- Records
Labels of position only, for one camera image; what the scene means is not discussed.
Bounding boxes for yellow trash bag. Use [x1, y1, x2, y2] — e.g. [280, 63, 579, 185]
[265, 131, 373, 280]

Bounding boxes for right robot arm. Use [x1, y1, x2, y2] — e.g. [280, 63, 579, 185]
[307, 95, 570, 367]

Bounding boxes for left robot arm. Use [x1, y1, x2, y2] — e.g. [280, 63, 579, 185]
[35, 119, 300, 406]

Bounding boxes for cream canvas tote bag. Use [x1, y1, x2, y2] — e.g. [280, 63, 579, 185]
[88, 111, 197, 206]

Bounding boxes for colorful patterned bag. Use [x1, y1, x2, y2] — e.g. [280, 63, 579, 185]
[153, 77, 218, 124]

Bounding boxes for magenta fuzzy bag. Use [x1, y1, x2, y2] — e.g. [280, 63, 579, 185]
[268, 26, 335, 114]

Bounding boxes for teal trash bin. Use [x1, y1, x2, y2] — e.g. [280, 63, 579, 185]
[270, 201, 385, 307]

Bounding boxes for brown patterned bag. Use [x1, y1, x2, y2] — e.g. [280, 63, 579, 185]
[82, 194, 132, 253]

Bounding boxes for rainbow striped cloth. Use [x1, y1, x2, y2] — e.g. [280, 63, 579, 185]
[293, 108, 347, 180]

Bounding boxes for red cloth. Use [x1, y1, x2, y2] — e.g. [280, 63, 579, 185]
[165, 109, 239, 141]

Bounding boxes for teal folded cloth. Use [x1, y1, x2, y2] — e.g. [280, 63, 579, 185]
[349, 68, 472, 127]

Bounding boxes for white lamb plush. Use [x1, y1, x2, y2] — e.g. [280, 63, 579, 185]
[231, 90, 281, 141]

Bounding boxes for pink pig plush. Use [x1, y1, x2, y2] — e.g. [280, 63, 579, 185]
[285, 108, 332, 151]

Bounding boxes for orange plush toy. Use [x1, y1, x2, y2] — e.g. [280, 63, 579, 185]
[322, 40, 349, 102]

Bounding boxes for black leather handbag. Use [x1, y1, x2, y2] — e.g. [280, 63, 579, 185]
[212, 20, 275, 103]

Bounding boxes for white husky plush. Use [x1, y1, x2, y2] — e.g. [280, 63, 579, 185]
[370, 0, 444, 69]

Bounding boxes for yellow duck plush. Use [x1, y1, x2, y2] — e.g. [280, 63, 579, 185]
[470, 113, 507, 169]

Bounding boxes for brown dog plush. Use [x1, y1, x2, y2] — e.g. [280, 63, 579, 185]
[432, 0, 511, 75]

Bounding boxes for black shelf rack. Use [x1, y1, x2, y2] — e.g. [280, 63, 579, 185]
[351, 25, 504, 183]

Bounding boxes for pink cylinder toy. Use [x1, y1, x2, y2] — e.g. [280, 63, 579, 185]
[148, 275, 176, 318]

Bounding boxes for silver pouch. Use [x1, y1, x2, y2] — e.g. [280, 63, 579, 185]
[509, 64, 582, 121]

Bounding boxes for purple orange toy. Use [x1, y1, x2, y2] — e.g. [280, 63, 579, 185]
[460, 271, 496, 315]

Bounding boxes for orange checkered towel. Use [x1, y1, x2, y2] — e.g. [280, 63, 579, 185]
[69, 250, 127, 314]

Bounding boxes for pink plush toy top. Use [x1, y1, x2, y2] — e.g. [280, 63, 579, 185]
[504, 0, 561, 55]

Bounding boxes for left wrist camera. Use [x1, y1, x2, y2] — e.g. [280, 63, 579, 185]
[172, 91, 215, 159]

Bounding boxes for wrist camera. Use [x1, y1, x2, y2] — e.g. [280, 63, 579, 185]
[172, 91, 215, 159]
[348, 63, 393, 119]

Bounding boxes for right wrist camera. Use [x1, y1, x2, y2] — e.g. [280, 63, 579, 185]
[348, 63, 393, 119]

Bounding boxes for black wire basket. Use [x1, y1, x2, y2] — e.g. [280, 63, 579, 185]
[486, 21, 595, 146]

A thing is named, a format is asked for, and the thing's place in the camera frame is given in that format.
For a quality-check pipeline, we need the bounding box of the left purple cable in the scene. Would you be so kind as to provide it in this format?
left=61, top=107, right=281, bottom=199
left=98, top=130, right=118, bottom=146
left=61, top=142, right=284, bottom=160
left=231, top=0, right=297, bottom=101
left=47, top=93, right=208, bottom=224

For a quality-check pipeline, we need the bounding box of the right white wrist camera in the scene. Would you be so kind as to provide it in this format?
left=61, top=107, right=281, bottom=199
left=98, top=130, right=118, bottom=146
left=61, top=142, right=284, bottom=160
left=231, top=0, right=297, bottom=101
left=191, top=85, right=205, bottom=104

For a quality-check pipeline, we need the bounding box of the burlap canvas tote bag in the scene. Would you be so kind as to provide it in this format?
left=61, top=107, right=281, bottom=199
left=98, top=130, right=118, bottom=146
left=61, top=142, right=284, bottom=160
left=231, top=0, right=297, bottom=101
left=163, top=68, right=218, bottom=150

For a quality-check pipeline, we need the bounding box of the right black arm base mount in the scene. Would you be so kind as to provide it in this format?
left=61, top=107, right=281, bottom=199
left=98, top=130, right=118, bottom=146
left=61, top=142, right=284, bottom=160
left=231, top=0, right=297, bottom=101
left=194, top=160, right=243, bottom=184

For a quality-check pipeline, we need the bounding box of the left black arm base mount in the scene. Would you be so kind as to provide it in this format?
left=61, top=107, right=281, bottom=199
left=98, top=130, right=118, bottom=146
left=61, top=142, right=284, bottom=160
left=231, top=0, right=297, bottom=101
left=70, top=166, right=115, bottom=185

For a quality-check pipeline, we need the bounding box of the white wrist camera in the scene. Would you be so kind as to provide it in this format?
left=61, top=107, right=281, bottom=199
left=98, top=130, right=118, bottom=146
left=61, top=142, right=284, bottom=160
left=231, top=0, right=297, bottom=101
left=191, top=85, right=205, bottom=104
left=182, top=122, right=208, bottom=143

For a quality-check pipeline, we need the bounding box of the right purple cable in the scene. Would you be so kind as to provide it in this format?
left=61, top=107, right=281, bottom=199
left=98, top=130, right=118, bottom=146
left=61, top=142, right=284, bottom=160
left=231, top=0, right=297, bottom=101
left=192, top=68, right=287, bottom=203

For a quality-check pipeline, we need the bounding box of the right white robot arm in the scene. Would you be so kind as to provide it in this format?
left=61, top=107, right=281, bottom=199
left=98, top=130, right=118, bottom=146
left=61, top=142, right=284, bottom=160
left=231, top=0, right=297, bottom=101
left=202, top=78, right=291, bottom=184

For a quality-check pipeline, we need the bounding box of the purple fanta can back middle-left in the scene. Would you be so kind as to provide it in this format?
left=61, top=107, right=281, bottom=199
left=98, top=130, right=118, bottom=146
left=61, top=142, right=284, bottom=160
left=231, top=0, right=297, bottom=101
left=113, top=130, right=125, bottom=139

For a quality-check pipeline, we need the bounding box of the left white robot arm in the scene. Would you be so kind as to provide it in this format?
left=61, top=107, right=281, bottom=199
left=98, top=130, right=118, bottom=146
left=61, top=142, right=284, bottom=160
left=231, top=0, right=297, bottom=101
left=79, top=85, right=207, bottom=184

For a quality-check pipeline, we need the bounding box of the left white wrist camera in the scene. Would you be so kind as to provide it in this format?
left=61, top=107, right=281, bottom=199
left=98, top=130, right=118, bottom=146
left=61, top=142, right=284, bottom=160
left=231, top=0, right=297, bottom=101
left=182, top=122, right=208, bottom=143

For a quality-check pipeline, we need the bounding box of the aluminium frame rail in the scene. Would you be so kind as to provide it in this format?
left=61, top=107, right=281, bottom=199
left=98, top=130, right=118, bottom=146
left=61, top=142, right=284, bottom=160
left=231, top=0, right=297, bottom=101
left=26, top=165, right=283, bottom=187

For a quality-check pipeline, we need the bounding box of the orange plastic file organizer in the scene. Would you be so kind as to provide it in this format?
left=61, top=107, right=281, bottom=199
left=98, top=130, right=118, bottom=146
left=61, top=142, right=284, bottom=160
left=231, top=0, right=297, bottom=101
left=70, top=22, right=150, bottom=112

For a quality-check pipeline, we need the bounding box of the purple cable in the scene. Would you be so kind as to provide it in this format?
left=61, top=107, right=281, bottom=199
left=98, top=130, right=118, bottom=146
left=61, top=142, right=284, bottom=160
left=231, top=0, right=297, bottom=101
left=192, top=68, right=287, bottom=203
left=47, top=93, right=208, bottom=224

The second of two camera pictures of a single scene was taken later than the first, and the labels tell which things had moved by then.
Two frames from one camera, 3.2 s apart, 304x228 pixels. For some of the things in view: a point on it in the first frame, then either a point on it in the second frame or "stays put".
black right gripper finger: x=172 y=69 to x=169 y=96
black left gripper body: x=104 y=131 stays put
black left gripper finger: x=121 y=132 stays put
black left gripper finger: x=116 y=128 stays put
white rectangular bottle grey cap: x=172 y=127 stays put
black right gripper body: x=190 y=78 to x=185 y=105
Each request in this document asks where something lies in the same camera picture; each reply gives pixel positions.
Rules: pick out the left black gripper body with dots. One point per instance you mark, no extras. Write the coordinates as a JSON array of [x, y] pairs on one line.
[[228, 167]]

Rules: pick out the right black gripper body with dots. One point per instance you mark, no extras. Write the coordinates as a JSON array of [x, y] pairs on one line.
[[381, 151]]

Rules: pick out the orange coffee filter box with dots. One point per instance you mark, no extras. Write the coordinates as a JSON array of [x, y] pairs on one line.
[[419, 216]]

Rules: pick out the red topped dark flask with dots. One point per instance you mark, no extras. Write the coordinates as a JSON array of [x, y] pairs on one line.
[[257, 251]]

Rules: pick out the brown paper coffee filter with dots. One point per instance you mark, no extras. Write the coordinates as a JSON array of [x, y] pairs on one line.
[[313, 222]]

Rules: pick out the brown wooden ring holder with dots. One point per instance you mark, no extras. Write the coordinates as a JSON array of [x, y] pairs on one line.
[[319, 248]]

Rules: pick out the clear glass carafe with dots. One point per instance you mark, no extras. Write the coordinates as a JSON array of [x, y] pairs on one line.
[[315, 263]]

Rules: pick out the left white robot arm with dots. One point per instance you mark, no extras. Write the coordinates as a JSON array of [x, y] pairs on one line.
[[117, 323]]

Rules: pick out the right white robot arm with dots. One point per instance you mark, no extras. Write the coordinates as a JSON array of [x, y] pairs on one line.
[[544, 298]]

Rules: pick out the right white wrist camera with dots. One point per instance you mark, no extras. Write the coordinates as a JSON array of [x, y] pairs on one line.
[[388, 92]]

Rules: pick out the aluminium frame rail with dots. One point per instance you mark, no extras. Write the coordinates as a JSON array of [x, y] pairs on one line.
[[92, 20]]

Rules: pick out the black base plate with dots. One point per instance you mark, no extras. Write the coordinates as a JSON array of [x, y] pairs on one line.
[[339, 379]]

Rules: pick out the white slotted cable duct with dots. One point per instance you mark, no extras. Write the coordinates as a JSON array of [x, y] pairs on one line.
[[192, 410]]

- Work instructions
Each line of the entries above that has the word "then" is to be copied.

- Your solution
The second of two camera pictures of a single scene was taken later than the first, and the labels tell which things had moved by then.
Two frames from one camera, 3.2 s apart, 304x228 pixels. For some of the things in view: a point on it in the first frame, then either a point on it in the second frame or "stays put".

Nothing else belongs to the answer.